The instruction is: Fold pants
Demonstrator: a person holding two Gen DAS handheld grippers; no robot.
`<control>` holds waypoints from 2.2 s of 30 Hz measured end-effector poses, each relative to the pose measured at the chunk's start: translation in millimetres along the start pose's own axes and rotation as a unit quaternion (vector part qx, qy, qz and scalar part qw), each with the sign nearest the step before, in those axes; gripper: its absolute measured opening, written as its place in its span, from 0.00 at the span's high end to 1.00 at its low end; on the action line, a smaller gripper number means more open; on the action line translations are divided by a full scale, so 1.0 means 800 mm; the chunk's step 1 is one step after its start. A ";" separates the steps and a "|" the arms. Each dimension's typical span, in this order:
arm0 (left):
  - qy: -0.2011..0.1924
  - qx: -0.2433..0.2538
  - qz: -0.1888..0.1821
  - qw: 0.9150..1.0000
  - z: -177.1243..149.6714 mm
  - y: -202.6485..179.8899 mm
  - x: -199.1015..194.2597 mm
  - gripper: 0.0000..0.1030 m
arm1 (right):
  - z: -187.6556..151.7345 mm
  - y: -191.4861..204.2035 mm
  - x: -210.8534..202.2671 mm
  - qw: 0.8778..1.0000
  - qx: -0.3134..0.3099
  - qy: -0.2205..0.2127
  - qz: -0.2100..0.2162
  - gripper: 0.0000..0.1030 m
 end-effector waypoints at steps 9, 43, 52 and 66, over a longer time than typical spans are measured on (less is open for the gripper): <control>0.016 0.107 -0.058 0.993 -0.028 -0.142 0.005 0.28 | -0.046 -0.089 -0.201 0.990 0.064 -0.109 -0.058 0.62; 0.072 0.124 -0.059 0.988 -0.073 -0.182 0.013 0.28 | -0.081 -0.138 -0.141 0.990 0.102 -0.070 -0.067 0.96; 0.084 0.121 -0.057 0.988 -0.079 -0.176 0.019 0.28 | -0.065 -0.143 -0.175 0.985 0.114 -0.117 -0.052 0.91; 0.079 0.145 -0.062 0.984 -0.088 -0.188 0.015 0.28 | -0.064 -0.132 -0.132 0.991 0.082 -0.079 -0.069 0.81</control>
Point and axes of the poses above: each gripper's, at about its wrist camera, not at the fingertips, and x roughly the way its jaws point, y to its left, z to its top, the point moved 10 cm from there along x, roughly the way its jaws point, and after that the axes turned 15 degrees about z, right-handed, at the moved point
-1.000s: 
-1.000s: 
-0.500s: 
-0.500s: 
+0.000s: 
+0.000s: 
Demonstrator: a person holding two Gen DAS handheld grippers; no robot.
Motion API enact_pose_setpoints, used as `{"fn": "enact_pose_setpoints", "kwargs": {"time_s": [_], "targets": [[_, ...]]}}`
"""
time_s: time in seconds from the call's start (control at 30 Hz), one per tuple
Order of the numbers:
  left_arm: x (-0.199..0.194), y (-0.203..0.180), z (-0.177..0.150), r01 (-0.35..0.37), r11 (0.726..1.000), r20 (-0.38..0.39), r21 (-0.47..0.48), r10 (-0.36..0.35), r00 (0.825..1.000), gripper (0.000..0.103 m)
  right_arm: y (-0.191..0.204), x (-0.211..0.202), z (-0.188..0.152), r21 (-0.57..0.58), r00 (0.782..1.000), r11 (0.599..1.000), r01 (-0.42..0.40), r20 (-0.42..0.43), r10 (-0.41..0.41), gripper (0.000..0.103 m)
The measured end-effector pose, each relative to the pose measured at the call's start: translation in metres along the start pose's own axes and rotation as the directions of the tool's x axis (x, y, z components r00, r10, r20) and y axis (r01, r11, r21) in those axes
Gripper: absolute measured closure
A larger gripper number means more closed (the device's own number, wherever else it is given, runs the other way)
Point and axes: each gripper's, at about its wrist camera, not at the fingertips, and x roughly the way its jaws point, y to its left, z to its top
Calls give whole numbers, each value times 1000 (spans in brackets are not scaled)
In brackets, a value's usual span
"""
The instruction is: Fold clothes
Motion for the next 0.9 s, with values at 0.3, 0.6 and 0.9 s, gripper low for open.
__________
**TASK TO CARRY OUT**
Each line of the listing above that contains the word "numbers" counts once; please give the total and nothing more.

**ANSWER AREA**
2